Jakub Szkopek, an analyst at Erste Securities Polska, explained that PG Silesia has faced difficulties for several years. “The years 2022-2023 saw improvements when coal prices soared, but that was an exception. Bumech operates in an environment where it is surrounded by entities supported by the State Treasury. For example, PGG received 5.5 billion złoty in aid. Meanwhile, Bogdanka sells 70-80% of its volume to Enea, its parent company.”

Szkopek also pointed to JSW, which is experiencing liquidity problems. The company is the largest producer of high-quality coking coal in Europe, but reported a loss of over 2 billion złoty in the first half of the year, while employing approximately 30,000 people across the group.

“If necessary, the state will return the solidarity surcharge of 1.6 billion złoty or buy back JSW Coking Coal. Bumech has no choice; the company’s debt is steadily increasing. And the government is unlikely to help them, given the financial problems at JSW, where the capital group employs around 30,000 people,” Szkopek concluded.

Union representatives are protesting the fact that PG Silesia is not eligible for the same protective measures as state-owned entities. In late October, the government approved a draft amendment to the Act on the Functioning of Hard Coal Mining, providing for the voluntary liquidation of mines by companies and extending protection to employees of JSW and Bogdanka.

The ministry stated that the draft provides for the inclusion of employees of not only PGG, Południowy Koncern Węglowy, and Węglokoksu Kraj (as originally planned) but also includes mechanisms allowing employees of other mining companies within the meaning of the Act, namely JSW and LW Bogdanka, to benefit from the support after a decision is made to include these entities in the support system.

The document specifies conditions for eligibility for benefits such as length of service, for miners’ and mechanical processing workers’ leave, at 80% of the pay calculated as for vacation leave, without the obligation to perform work. Lump-sum severance payments are to amount to 170,000 złoty, tax-free.

Miodońska signaled in March in the “Górnik” magazine the lack of protection for employees being laid off from PG Silesia. The then Minister of Industry, Marzena Czarnecka, argued that the mine was private. In Miodońska’s opinion, “this is no obstacle.”

At the same time, Miodońska recalled that the Act of August 2023 on social protection for employees in the power sector and the hard coal mining industry introduced the possibility of benefiting from energy and mining leave. It also introduced one-time severance payments for certain persons employed in these sectors, including limited liability and civil companies, so “employees of private companies in this sector can also benefit from the social package and are doing so.”
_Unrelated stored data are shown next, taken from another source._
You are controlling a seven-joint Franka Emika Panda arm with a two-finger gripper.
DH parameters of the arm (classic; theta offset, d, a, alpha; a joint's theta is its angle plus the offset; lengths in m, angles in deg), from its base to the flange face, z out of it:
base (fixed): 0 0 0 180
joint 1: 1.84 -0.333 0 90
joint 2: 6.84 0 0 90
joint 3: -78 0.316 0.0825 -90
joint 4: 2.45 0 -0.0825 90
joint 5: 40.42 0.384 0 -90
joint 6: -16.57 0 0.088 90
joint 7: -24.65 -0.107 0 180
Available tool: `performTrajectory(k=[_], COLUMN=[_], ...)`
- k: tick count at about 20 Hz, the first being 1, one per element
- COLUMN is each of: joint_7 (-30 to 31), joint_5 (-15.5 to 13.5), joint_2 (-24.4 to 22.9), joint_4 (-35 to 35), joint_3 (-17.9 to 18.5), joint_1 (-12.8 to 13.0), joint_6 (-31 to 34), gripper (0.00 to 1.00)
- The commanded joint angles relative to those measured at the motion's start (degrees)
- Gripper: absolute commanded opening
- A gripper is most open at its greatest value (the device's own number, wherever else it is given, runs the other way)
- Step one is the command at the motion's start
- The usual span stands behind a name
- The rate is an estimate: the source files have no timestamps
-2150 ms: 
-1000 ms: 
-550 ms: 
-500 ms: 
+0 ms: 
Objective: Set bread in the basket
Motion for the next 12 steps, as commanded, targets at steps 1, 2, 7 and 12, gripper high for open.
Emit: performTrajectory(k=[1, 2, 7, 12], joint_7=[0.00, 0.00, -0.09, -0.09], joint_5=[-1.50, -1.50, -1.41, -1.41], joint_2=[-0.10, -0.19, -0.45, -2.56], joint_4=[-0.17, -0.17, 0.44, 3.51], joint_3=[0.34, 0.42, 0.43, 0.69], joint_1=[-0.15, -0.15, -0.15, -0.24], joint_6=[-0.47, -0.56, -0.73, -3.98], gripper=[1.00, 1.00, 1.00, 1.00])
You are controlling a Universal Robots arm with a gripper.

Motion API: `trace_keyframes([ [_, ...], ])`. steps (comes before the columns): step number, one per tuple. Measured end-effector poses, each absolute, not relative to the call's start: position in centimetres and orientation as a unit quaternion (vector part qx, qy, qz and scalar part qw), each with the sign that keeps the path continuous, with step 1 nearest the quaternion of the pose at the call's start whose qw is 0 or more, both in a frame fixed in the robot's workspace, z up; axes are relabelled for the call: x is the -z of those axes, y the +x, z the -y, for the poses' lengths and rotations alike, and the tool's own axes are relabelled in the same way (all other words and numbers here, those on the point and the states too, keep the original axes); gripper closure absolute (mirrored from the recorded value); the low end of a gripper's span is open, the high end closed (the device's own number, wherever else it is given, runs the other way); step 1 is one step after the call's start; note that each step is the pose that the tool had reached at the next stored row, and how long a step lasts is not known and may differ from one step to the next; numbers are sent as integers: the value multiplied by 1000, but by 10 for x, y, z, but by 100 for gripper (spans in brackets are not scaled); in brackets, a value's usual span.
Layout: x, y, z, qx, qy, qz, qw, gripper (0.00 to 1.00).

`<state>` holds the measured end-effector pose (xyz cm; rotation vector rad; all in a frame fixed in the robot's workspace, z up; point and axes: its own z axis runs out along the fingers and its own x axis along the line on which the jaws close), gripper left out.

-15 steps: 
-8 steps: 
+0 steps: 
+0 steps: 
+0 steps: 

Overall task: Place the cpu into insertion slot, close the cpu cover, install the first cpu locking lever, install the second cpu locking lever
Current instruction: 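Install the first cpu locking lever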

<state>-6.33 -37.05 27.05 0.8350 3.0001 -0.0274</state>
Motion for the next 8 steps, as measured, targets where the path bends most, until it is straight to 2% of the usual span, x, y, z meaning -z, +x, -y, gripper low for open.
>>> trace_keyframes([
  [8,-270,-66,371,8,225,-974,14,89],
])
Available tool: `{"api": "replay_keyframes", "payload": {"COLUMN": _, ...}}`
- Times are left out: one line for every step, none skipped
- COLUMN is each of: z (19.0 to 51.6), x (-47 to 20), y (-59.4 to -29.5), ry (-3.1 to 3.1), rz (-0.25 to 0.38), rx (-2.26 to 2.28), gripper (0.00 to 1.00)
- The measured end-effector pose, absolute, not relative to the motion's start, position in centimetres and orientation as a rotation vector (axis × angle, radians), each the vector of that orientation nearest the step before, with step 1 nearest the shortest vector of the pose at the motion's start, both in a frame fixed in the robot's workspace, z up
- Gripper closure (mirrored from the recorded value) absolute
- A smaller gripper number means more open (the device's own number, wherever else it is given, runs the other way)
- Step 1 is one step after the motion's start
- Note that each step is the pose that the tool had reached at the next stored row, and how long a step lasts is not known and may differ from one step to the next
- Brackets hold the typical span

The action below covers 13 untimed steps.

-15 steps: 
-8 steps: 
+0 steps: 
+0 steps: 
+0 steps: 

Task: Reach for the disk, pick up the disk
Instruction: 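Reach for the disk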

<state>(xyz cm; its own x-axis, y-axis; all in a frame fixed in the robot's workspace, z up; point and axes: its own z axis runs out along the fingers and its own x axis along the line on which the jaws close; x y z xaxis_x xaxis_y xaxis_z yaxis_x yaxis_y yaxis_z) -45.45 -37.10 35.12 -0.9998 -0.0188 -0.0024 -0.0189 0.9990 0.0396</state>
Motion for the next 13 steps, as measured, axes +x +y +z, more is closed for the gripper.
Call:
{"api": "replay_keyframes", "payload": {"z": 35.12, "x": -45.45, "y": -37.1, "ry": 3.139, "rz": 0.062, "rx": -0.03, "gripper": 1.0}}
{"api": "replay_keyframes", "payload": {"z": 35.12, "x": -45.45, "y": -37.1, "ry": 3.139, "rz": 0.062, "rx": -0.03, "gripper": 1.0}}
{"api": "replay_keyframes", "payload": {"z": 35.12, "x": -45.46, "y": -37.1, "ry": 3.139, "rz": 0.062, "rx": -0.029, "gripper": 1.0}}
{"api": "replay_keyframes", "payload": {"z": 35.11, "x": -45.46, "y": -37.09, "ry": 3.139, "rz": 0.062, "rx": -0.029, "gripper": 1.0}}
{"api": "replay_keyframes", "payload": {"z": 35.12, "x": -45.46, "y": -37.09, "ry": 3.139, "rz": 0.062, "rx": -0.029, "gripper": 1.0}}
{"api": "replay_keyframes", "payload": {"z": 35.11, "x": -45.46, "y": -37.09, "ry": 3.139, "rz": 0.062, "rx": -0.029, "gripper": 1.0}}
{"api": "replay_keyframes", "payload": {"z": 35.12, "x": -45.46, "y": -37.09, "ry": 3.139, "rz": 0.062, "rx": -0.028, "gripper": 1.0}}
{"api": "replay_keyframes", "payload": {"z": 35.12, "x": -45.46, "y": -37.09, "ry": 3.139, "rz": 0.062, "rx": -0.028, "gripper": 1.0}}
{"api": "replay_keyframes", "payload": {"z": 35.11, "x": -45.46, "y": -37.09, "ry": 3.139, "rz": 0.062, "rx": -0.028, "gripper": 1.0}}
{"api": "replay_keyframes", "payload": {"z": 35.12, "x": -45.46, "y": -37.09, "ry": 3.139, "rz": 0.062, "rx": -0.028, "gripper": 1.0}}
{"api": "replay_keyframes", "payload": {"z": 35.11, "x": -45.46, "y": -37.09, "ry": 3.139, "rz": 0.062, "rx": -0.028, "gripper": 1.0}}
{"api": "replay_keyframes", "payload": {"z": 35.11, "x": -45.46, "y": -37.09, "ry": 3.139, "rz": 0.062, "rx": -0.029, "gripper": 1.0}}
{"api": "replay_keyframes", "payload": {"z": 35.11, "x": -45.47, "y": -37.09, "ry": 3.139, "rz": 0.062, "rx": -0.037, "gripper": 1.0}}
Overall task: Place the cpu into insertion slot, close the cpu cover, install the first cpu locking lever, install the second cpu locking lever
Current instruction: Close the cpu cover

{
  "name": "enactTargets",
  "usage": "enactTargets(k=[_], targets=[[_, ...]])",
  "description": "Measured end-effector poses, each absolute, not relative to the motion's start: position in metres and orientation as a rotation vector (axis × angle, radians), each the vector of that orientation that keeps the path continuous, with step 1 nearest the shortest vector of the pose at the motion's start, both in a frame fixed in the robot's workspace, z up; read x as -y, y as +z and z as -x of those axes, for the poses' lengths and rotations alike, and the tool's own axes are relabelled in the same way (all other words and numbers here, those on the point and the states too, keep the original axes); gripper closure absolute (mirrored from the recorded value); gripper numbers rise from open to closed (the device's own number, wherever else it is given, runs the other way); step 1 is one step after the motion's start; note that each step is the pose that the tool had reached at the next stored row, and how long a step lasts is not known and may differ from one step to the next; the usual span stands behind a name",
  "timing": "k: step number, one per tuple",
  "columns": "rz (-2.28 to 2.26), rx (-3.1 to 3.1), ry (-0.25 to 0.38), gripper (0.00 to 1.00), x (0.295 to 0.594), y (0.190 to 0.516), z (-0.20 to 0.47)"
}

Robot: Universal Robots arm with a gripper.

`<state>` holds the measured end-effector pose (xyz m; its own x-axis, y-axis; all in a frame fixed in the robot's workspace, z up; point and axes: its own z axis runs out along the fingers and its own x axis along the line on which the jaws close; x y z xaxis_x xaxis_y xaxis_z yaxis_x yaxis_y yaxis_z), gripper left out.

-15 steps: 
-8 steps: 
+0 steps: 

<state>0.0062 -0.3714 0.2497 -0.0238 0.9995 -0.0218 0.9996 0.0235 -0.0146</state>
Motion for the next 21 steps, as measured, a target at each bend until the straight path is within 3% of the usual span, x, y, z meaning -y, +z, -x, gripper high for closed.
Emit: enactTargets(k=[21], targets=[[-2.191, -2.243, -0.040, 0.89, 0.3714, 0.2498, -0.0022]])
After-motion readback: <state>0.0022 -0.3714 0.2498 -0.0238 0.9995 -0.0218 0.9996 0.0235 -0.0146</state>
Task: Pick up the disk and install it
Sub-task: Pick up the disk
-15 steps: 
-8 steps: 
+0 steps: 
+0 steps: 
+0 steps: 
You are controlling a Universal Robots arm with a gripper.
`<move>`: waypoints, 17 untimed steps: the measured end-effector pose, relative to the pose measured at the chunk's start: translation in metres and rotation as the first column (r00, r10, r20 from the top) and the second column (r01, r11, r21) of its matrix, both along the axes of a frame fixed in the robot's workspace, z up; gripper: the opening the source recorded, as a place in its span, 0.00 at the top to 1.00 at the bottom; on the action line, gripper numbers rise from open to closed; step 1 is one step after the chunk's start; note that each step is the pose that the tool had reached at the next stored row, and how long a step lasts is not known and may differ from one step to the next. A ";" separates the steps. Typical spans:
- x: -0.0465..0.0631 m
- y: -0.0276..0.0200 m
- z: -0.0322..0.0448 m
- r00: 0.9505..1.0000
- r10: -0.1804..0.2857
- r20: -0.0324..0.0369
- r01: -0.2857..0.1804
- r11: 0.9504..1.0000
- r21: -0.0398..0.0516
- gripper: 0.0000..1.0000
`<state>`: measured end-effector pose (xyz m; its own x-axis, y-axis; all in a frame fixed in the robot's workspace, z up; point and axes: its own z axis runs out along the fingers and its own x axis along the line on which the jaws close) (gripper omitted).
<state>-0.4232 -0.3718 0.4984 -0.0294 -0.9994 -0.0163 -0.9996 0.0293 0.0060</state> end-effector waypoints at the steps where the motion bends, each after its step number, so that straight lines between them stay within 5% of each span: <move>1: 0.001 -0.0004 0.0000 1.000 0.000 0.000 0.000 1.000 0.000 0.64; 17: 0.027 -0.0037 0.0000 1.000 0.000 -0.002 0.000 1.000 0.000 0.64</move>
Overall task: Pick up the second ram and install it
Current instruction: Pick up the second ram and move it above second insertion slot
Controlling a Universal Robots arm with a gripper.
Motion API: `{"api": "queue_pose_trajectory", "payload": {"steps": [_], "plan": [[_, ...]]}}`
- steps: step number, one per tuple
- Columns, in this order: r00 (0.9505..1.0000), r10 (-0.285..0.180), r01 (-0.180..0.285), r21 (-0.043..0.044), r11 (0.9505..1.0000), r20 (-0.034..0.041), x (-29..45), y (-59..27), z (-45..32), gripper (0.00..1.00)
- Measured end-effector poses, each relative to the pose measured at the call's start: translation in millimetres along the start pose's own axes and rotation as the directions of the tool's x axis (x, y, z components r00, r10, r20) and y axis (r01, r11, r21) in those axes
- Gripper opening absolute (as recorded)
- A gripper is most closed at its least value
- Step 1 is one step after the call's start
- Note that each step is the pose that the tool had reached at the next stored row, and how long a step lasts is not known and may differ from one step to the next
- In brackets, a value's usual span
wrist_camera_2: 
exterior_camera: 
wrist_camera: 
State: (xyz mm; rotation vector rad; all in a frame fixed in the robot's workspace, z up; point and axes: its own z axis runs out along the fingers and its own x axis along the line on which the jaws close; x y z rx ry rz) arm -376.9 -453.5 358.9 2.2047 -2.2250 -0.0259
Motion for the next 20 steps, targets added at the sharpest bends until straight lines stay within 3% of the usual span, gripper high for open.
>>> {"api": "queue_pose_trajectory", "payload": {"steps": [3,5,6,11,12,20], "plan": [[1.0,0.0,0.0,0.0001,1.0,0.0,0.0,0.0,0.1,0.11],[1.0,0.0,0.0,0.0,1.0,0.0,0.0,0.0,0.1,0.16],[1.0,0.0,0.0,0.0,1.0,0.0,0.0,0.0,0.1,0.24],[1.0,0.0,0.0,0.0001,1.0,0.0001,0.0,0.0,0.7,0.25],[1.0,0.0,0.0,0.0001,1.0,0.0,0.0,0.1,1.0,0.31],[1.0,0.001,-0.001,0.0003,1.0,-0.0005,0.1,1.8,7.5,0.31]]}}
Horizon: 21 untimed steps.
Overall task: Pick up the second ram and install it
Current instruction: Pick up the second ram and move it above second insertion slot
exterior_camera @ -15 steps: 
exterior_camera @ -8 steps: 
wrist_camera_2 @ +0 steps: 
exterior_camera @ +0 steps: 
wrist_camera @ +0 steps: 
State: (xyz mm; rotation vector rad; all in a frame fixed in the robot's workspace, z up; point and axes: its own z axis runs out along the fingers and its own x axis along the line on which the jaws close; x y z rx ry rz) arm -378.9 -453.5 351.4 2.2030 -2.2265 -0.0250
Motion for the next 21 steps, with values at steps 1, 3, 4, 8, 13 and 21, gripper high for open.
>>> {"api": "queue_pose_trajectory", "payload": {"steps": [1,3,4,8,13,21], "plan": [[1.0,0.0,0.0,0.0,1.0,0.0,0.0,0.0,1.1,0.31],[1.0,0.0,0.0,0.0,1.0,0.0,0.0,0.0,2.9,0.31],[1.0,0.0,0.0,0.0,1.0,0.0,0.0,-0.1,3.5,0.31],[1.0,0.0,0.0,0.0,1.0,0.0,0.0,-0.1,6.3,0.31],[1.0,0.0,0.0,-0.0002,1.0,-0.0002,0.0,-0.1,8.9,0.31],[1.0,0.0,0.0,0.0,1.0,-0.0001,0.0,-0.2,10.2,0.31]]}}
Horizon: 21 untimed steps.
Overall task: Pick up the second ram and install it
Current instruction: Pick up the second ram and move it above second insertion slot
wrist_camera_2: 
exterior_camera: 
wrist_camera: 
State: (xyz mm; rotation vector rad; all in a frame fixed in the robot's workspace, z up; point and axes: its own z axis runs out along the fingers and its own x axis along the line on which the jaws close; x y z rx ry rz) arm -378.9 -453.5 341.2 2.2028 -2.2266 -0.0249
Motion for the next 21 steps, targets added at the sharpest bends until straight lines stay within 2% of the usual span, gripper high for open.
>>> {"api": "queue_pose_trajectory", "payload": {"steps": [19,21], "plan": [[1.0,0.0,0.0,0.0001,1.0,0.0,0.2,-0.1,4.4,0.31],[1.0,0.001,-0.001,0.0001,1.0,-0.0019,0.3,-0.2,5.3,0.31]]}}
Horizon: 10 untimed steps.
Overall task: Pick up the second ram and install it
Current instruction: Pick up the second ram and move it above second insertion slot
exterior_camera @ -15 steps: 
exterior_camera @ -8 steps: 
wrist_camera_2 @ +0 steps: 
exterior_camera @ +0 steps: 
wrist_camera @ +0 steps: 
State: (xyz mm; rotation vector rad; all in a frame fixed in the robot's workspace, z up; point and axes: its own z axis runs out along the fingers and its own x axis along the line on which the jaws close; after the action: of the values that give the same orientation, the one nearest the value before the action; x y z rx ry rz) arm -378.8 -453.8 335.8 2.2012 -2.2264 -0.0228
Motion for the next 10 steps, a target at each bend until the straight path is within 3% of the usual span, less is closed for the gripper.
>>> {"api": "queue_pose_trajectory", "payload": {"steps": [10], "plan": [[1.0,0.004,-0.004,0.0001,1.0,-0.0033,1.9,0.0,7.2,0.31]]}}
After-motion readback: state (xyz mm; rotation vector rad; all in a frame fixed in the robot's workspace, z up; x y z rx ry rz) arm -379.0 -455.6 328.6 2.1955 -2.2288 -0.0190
“How is it that a warehouse worker or driver in the aforementioned sector can be covered by the package, while our miner from Silesia, who works in hazardous conditions underground, cannot?” Miodońska wondered in an interview for “Górnik.”

Jakub Szkopek emphasizes that difficult times lie ahead for PG Silesia. – If the war in Ukraine ends, the prices of energy resources will fall, because Russia will be able to export again. This is probably why the decision was made to carry out group layoffs and to strongly reduce costs. Bumech has no choice, the company’s debt is steadily increasing. And the government is unlikely to help them, as there is a problem with finances in JSW on the horizon, where the capital group employs around 30,000 people – he concludes.

Union representatives are not giving up. Babij wondered, “what you have to have in your head” to lay off workers just before Barbórka Day and the Christmas holidays. – This is apparently what thanking us for our hard work for the company looks like. It should also be added that we have been offered the possibility of suspending the collective dismissal process if production is increased – he explained to wnp.pl.

We have reached out to the Bumech Group for comment on the future of PG Silesia and are awaiting a response.